Well, they would say that, wouldn’t they?
The spooks have traditionally used the “national security” argument as the ultimate get-out-of-jail-free card. It has never been legally defined, but it is unfailingly effective with judges and politicians.
We saw similar arguments during the post-9/11 security flap, when many terrorist suspects were scooped up and interned in high security British prisons such as Belmarsh on the say-so of faceless intelligence officers. No evidence needed to be adduced, nor could it be challenged. The subsequent control order system was equally Kafkaesque.
That’s not to say that certain interned individuals might not have been an active threat to the UK. However, in the “good” old days (god, I sound ancient), suspects would have had evidence gathered against them, been tried by a jury, convicted and imprisoned. The system was never perfect and evidence could be egregiously withheld, but at least appeals were possible, most notably in the case of the Birmingham Six.
Since 9/11 even breathing the word “terrorist” has meant that all these historic common law principles seem to have been jettisoned. Even before the proposed enshrinement of “secret courts” in the new Bill, they are already being used in the UK – the Special Immigration Appeal Commission (SIAC) tribunals hear secret evidence and the defendant’s chosen lawyer is not allowed to attend. Instead a special, government-approved advocate is appointed to “represent the interests” of the defendant who is not allowed to know what his accusers have to say. And there was no appeal.
But all this is so unnecessary. The powers are already in place to be used (and abused) to shroud our notionally open court process in secrecy. Judges can exclude the press and the public from court rooms by declaring the session in camera for all or part of the proceedings.
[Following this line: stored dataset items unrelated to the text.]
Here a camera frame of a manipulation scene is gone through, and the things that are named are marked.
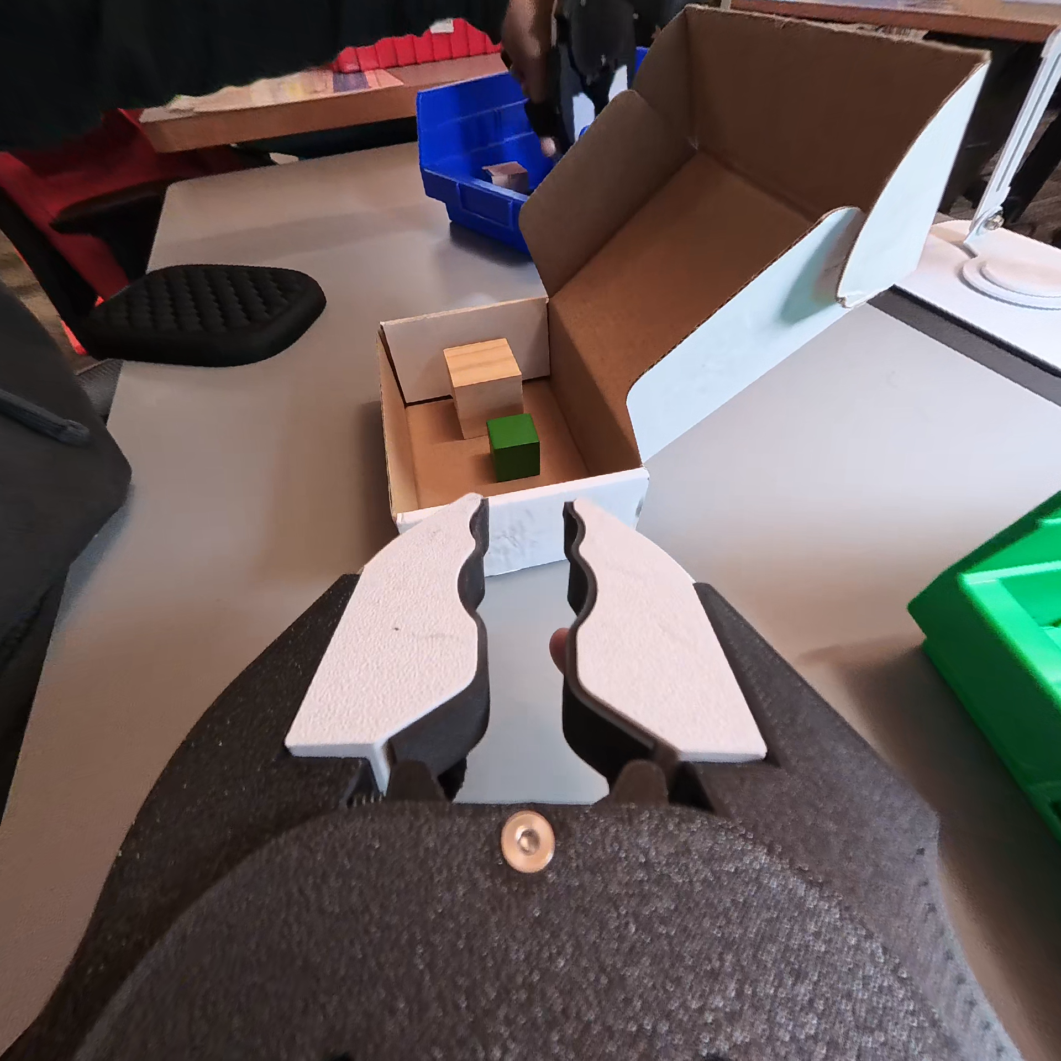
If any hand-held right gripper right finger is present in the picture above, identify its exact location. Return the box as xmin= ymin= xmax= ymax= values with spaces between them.
xmin=562 ymin=499 xmax=768 ymax=764

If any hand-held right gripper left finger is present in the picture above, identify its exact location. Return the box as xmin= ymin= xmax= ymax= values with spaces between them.
xmin=284 ymin=495 xmax=490 ymax=784

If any blue plastic bin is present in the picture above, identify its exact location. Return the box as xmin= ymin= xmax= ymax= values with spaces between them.
xmin=416 ymin=45 xmax=652 ymax=254

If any white cardboard mailer box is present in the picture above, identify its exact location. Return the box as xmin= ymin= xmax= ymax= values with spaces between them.
xmin=377 ymin=4 xmax=991 ymax=577

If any green wooden cube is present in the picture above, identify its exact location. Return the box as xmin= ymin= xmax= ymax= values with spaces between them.
xmin=486 ymin=414 xmax=542 ymax=482

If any plain wooden cube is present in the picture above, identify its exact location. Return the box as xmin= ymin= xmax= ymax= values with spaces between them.
xmin=443 ymin=338 xmax=523 ymax=440

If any green plastic bin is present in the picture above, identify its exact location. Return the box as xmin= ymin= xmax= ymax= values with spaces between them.
xmin=907 ymin=491 xmax=1061 ymax=817

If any person's left forearm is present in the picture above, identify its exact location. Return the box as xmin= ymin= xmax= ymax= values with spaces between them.
xmin=0 ymin=0 xmax=511 ymax=152

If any grey desk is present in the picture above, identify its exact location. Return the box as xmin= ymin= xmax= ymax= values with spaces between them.
xmin=0 ymin=141 xmax=1061 ymax=954

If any person's left hand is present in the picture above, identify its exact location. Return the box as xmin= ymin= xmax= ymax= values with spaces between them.
xmin=500 ymin=0 xmax=565 ymax=156

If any red plastic crate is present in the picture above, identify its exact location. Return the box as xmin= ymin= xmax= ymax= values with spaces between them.
xmin=332 ymin=25 xmax=507 ymax=77

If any wooden table under crate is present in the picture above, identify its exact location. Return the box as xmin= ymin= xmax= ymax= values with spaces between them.
xmin=141 ymin=51 xmax=511 ymax=154

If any person's dark clothing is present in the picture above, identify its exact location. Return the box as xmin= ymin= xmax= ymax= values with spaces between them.
xmin=0 ymin=282 xmax=134 ymax=789

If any black chair armrest pad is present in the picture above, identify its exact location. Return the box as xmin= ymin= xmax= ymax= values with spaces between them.
xmin=83 ymin=264 xmax=327 ymax=367

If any wooden board document stand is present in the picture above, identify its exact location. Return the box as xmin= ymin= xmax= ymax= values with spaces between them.
xmin=895 ymin=25 xmax=1061 ymax=374
Plus, in national security cases, government ministers can also issue Public Interest Immunity Certificates (PIIs) that not only bar the press from reporting the proceedings, but can also ban them from reporting they are gagged – the governmental super-injunction.
So the powers already exist to protect “national security”. No, the real point of the new secret courts is to ensure that the defendant and, particularly in my view, their chosen lawyers cannot hear the allegations if based on intelligence of any kind. Yet even the spies themselves agree that the only type of intelligence that really needs to be kept secret involves ongoing operations, agent names, and sensitive operational techniques.
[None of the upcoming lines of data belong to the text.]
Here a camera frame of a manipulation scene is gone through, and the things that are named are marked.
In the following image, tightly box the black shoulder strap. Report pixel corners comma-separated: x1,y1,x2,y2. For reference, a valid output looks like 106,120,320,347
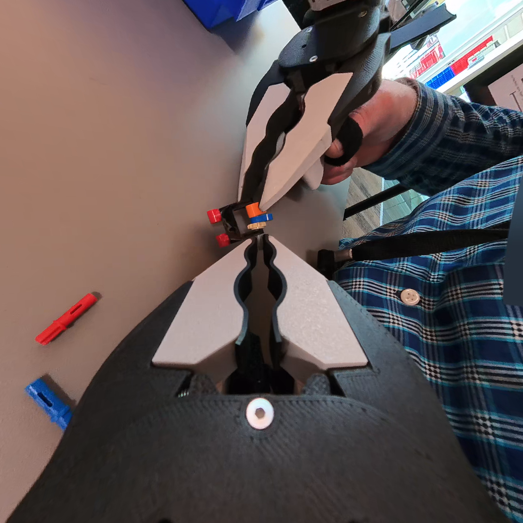
317,227,512,279

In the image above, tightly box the black office chair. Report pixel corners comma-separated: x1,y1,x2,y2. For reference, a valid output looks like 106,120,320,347
387,3,457,52

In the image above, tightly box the person's right forearm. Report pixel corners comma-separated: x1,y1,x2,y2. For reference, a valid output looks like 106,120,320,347
361,79,523,197

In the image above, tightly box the small black lego assembly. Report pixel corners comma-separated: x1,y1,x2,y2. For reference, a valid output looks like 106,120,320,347
206,200,274,249

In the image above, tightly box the white cardboard box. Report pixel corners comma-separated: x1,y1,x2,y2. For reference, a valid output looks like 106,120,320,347
488,63,523,112

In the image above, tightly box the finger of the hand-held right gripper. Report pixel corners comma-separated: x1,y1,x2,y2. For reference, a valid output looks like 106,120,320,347
238,83,305,205
259,72,355,210

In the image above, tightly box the blue plastic bin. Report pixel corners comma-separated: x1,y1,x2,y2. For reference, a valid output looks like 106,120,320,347
182,0,267,30

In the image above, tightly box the long red lego pin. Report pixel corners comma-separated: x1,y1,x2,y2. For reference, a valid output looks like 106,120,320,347
35,293,99,347

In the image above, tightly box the person's right hand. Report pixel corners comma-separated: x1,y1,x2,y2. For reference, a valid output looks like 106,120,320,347
321,77,418,186

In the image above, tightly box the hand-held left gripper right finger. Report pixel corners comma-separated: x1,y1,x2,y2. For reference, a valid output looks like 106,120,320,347
263,235,369,381

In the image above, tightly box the person in plaid shirt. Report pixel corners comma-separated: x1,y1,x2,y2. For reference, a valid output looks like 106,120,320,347
333,155,523,523

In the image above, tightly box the row of red blue bins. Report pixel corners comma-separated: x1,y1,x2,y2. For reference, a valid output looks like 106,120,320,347
409,34,496,89

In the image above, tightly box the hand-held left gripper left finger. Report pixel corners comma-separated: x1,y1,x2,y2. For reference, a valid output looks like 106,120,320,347
151,238,259,381

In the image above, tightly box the long blue lego pin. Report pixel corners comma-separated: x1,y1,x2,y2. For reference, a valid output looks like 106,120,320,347
24,377,74,432
And as for the right to be tried by a jury of your peers – forget it. Of course juries will have no place in such secret courts. The only time we have seen such draconian judicial measures in the UK outside a time of official war was during the Troubles in Northern Ireland – the infamous Diplock Courts – beginning in the 1970s and which incredibly were still in use this year.
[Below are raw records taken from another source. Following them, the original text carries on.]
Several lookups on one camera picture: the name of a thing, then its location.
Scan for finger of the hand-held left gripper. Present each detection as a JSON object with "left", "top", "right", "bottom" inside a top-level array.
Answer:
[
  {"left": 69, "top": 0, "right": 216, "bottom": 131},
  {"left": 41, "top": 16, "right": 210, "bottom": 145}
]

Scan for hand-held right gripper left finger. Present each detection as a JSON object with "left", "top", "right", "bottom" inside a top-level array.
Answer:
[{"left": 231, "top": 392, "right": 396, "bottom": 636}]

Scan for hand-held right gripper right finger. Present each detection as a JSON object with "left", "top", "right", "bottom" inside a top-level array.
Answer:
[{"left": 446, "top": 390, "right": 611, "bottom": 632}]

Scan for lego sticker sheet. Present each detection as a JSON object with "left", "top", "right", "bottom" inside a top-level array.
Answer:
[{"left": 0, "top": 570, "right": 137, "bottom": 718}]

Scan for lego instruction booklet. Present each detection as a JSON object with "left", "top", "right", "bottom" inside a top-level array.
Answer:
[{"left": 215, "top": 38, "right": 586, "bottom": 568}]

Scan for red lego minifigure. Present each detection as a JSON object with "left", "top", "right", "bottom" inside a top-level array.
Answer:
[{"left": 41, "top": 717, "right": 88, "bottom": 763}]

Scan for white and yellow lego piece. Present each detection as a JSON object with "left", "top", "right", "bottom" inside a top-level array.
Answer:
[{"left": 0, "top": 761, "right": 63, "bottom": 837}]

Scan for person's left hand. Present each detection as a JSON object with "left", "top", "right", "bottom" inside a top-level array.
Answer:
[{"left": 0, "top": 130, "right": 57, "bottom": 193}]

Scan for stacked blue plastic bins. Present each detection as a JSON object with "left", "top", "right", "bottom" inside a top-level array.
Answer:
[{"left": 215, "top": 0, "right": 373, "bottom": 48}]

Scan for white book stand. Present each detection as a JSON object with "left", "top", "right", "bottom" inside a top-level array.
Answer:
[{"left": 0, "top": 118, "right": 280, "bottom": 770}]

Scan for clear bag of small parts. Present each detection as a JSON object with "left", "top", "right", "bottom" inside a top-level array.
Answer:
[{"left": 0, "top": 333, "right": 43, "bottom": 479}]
I am not an apologist of terrorism although I can understand the social injustice that can lead to it. However, I’m also very aware that the threat can be artificially ramped up and manipulated to achieve preconceived political goals.
I would suggest that the concept of secret courts will prove fatally dangerous to our democracy. It may start with the concept of getting the Big Bad Terrorist, but in more politically unstable or stringent economic times this concept is wide open to mission creep.
We are already seeing a slide towards expanding the definition of “terrorist” to include “domestic extremists”, activists, single issue campaigners et al, as I have written before. And just recently information was leaked about a new public-private EU initiative, Clean IT, that proposes ever more invasive and draconian policing powers to hunt down “terrorists” on the internet. This proposal fails to define terrorism, but does provide for endemic electronic surveillance of the EU. Pure corporatism.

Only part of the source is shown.